Wiring Catalog Services
Redis, NATS, ClickHouse, Meilisearch, Qdrant — most backing services wire the same way. This is the generic loop; auth, storage, workflows, and observability have dedicated runbooks that override it (Auth, Storage, Temporal, SigNoz).
1. Discover — don't guess
kilter catalog # list available services
kilter catalog show <service> # category, provides (env vars), detect (client lib)

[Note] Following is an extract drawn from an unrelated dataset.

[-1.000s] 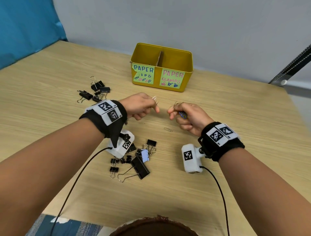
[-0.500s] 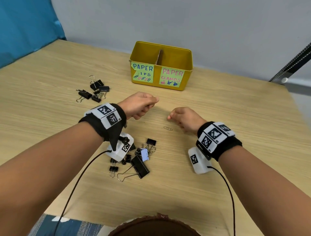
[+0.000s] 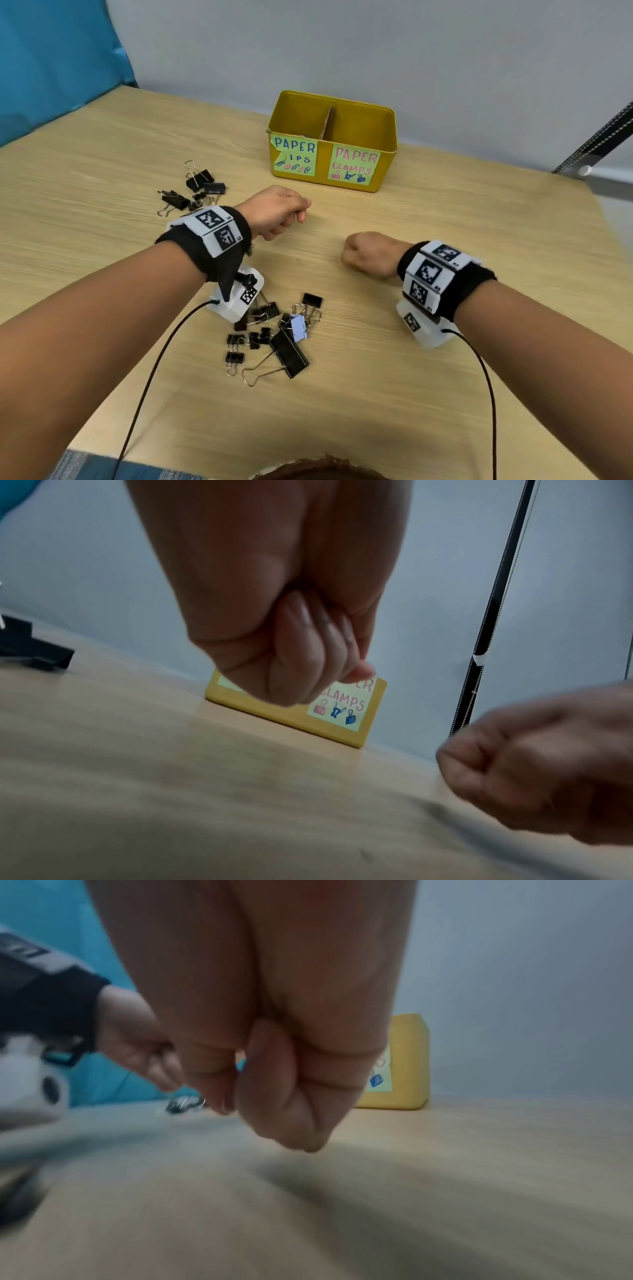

kilter add <service> # add to kilter.yaml and re-render
kilter env # resolved connection strings + portsprovides tells you which env vars the service publishes into your app container; detect names the client library to install. Ports are deterministic per project but different across projects — always read them from kilter env, never hardcode.
2. Connect by category
| Category | Env | Pattern | Client lib |
|---|---|---|---|
| Database (postgres) | DATABASE_URL | connection string → ORM init | drizzle / prisma / pg |
| Cache (redis) | REDIS_URL | connection string → client init | ioredis / bullmq |
| Analytics DB (clickhouse) | CLICKHOUSE_URL + admin Secret | resolve password → client; batch inserts | @clickhouse/client |
| Messaging (nats, kafka, rabbitmq) | NATS_URL / KAFKA_BROKERS | broker URL → producer/consumer | nats / kafkajs / amqplib |
| Search (qdrant, meilisearch, typesense) | <SVC>_URL (+ key Secret for some) | API URL → client; create index in app code | per service |
| Email (mailpit) | SMTP_HOST, SMTP_PORT | SMTP → mail client | nodemailer |
Most services need no credentials in dev, but some (clickhouse, meilisearch) keep an admin password or master key in a Kubernetes Secret rather than in provides. If kilter env doesn't surface a credential the client needs, read the service's Secret with kubectl get secret ... -o jsonpath=... (using the project kubeconfig at ~/.cache/kilter/<name>/kubeconfig) and put it in .env.local — never commit it.
3. Validate
Wiring is not done until a test proves connectivity.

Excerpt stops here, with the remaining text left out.